Questions: Sensitivity Analysis and Robustness Checks
5 questions to test your understanding
Score: 0 / 5
Question 1 Multiple Choice
A researcher estimates a job training program's effect on earnings: no controls gives +$2,000; with demographic controls +$1,900; with economic controls +$1,800; with all controls +$1,750. What does this pattern indicate about the result?
AThe estimate is fragile — each additional control reduces it, revealing severe omitted variable bias
BThe estimate is robust — it moves within a small, consistent range across plausible specifications, supporting the conclusion
CThe researcher should report only the no-controls estimate since it shows the largest, most significant effect
DAdding controls always mechanically reduces estimates; no conclusion about robustness can be drawn
A 'stable path' of estimates across reasonable specifications is the evidence sensitivity analysis is designed to produce. Moving from $2,000 to $1,750 across four specifications — all in the same direction, never near zero — is strong evidence the result doesn't depend on any single modeling choice. A fragile result would be one that crosses zero or changes sign with a minor adjustment. Option A misreads the pattern: a small, consistent decline with additional controls suggests mild selection bias that controls are correctly adjusting for, not fragility.

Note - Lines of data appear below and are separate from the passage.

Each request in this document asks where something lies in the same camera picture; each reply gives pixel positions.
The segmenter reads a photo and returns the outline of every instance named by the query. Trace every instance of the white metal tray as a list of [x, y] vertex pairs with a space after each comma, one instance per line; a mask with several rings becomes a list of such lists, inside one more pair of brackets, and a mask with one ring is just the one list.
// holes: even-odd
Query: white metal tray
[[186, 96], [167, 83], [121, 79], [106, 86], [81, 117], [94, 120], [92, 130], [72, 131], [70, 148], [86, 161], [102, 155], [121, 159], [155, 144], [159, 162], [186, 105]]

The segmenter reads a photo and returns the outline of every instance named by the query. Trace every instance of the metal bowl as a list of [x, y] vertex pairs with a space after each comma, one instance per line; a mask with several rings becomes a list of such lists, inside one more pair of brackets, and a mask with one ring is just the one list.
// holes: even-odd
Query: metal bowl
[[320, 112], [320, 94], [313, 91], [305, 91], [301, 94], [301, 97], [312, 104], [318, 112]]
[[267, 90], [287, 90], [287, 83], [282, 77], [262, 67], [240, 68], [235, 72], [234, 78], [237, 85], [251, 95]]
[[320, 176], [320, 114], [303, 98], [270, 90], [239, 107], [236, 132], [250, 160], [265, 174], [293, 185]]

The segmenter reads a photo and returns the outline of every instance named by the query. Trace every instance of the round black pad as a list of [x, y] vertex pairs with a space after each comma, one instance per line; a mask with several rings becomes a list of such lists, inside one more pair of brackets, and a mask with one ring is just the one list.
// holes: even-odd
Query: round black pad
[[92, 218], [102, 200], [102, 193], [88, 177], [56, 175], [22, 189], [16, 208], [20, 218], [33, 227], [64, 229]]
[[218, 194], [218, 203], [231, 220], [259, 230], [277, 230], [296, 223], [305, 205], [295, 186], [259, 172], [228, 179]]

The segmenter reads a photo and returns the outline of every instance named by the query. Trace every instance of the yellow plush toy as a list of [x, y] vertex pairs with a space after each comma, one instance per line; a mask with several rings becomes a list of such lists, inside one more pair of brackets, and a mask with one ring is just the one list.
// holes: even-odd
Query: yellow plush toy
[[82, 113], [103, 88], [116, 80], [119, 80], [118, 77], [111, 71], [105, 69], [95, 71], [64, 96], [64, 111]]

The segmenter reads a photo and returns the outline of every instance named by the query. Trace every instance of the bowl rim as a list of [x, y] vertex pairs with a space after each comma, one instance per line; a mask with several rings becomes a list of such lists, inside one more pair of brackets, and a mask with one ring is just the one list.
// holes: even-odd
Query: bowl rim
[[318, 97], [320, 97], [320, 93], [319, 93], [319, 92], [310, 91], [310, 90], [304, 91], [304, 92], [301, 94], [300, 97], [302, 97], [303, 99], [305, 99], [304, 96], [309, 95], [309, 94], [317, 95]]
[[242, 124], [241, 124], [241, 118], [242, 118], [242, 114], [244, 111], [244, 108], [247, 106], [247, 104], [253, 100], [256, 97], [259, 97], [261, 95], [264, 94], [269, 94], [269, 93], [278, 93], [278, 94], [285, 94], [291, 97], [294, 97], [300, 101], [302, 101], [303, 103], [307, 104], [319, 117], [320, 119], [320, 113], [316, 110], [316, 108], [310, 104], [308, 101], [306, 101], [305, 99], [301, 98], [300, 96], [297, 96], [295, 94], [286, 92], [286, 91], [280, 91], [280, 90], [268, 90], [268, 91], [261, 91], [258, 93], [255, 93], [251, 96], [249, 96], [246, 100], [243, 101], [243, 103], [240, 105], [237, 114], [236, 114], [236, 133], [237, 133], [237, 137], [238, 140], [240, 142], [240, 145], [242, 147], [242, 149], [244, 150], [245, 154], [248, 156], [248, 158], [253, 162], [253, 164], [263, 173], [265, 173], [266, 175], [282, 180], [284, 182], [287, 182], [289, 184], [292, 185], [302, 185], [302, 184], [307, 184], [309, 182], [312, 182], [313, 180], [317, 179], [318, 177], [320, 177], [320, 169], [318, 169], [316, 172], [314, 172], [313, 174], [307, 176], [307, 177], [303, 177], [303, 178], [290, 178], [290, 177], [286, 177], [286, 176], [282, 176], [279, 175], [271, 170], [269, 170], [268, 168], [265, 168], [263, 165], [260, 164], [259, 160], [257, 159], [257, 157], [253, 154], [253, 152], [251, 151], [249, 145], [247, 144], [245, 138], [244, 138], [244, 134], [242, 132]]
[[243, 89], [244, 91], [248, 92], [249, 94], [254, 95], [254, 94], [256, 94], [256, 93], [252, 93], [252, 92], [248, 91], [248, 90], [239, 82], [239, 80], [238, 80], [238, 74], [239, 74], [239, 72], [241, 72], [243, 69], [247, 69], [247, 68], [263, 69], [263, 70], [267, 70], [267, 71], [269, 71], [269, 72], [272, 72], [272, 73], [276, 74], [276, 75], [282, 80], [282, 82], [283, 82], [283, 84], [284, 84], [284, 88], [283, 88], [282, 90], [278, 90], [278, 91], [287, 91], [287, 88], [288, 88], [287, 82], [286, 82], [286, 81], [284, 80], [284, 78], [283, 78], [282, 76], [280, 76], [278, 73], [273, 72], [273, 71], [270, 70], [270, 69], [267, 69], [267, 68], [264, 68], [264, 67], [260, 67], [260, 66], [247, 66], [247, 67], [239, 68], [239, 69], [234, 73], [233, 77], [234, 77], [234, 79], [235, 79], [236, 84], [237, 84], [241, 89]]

Question 2 Multiple Choice
After completing her analysis, a researcher runs 40 different model specifications and reports only the 3 that show statistically significant results. What is this practice called, and why is it problematic?
ARobustness checking — reporting the most significant results demonstrates the estimates hold up
BSpecification searching — it inflates false discovery rates and misrepresents the true evidential weight of the results
CSensitivity analysis — systematically varying specifications and selecting the clearest is exactly the point
DBootstrap inference — randomly sampling from 40 specifications approximates a bootstrap distribution
Running many specifications and reporting only the significant ones is specification searching (sometimes called 'p-hacking'). With 40 specifications, you would expect roughly 2 to show p < 0.05 by chance even under the null. Selectively reporting those 3 creates the appearance of evidence that doesn't exist. Sensitivity analysis is the *opposite*: it requires reporting all results across a pre-specified or transparent grid of choices, including those that do not support the hypothesis. The distinction between searching and analysis is transparency and pre-commitment.
Question 3 True / False
Sensitivity analysis and bootstrap inference both measure the same dimension of uncertainty in an econometric estimate.
TTrue
FFalse
Answer: False
They measure fundamentally different dimensions. Bootstrap inference quantifies sampling variability — how much estimates would vary if you drew a different sample from the same population. Sensitivity analysis quantifies specification variability — how much estimates move when you change modeling choices (controls, functional form, sample restrictions) while keeping the same data. A result can be robust to sampling noise (tight bootstrap CIs) but fragile to specification changes, or vice versa. A credible empirical paper needs both.
Question 4 True / False
An estimate that changes dramatically when a single control variable is added or removed provides weaker causal evidence than one that remains stable across many plausible specifications.
TTrue
FFalse
Answer: True
If a treatment effect estimate swings from economically significant to near-zero upon inclusion of one variable, the conclusion was 'hanging on' the exclusion of that variable. This suggests either strong confounding — the omitted variable was capturing much of the true variation — or model instability. Stable estimates across a range of reasonable specifications mean the conclusion does not depend on any particular modeling choice, which is what we want from credible causal inference.
Question 5 Short Answer
What is the key difference between sensitivity analysis and formal specification testing (e.g., Hausman tests, RESET tests), and why does sensitivity analysis provide information those tests cannot?
Think about your answer, then reveal below.
Model answer: Formal specification tests compare a base model to one specific alternative — they answer 'is this particular alternative model statistically distinguishable from mine?' They produce a binary pass/fail for that one comparison. Sensitivity analysis instead varies a *range* of modeling choices (different control sets, functional forms, sample restrictions) and tracks the path of estimates across that space. It answers 'does my conclusion hold across the neighborhood of reasonable models?' Formal tests cannot evaluate the full space of plausible specifications; sensitivity analysis can show whether any specification within that space would overturn the conclusion.
The additional value is that sensitivity analysis guards against a specific failure mode: a researcher who passes all formal tests but happened to choose the one specification where results are strongest. Formal tests would not detect this. Sensitivity analysis, done transparently across a pre-committed grid, makes that cherry-picking impossible — the full path of estimates is disclosed.